WORK ORDER
Scan the entries and copy each line where the word "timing" is present.

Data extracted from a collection
-*-*-
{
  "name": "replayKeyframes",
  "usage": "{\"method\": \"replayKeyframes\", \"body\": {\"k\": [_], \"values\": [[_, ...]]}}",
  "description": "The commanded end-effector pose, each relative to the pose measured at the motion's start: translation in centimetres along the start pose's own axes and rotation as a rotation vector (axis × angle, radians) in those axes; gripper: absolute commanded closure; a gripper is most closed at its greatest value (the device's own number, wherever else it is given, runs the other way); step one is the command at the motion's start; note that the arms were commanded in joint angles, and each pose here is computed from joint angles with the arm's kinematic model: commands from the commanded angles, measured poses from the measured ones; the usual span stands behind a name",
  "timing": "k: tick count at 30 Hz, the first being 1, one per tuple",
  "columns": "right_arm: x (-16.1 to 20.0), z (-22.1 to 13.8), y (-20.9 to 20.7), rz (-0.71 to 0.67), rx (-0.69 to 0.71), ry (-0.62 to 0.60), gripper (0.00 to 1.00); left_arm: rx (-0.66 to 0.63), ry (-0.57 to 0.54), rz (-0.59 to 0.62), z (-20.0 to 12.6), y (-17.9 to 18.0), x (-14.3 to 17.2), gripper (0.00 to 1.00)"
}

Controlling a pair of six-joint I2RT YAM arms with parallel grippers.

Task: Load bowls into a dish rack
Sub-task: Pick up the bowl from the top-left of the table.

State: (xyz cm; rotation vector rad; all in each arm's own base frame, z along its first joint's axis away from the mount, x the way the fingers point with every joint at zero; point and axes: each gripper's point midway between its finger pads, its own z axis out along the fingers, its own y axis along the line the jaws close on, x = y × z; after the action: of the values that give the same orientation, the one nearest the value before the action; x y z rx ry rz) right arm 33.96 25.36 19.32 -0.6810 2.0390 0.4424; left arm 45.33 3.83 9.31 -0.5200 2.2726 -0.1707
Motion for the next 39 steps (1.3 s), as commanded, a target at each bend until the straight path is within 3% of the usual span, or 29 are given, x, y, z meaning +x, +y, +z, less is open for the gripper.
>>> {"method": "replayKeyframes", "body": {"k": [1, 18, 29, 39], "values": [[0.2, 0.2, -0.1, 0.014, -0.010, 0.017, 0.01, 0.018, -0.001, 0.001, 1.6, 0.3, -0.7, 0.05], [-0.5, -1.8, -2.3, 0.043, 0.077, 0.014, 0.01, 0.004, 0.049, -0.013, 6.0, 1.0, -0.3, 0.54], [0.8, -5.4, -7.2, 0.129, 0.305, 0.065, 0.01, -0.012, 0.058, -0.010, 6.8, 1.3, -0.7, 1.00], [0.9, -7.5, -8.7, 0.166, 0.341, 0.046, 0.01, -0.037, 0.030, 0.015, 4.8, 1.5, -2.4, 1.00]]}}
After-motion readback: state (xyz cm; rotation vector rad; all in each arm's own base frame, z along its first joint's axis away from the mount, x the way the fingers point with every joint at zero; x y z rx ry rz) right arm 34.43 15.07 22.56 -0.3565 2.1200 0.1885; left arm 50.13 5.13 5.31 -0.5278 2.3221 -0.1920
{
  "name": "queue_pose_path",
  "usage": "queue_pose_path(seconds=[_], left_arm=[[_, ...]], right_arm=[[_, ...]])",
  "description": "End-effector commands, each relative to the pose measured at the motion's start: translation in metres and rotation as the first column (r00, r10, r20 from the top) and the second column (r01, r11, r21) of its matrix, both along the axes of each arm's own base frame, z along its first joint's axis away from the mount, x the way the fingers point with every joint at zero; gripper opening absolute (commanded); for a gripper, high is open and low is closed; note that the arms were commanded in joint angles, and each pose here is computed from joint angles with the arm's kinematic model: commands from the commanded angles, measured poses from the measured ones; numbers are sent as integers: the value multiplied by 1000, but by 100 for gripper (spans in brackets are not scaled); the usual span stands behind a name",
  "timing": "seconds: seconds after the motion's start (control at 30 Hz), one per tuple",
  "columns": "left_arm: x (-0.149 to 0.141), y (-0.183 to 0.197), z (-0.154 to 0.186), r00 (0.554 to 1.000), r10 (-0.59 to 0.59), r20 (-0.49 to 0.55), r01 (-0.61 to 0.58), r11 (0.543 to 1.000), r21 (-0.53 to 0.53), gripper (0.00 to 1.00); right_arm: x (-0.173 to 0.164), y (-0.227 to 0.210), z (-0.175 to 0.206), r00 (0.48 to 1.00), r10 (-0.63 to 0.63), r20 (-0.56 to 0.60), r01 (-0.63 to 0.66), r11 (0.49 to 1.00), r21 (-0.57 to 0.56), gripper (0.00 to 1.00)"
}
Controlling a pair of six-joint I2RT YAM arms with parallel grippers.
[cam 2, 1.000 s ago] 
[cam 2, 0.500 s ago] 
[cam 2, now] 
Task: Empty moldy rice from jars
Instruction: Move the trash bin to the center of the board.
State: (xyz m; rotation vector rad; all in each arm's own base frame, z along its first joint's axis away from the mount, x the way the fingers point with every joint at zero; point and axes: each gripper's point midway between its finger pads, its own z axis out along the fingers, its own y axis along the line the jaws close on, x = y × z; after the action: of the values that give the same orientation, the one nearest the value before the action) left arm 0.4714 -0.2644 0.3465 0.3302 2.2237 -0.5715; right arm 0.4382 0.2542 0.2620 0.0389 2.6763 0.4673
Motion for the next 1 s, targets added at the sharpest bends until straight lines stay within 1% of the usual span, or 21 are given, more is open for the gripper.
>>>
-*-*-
EXPECTED OUTPUT
  "timing": "k: tick count at 30 Hz, the first being 1, one per tuple",
  "timing": "seconds: seconds after the motion's start (control at 30 Hz), one per tuple",

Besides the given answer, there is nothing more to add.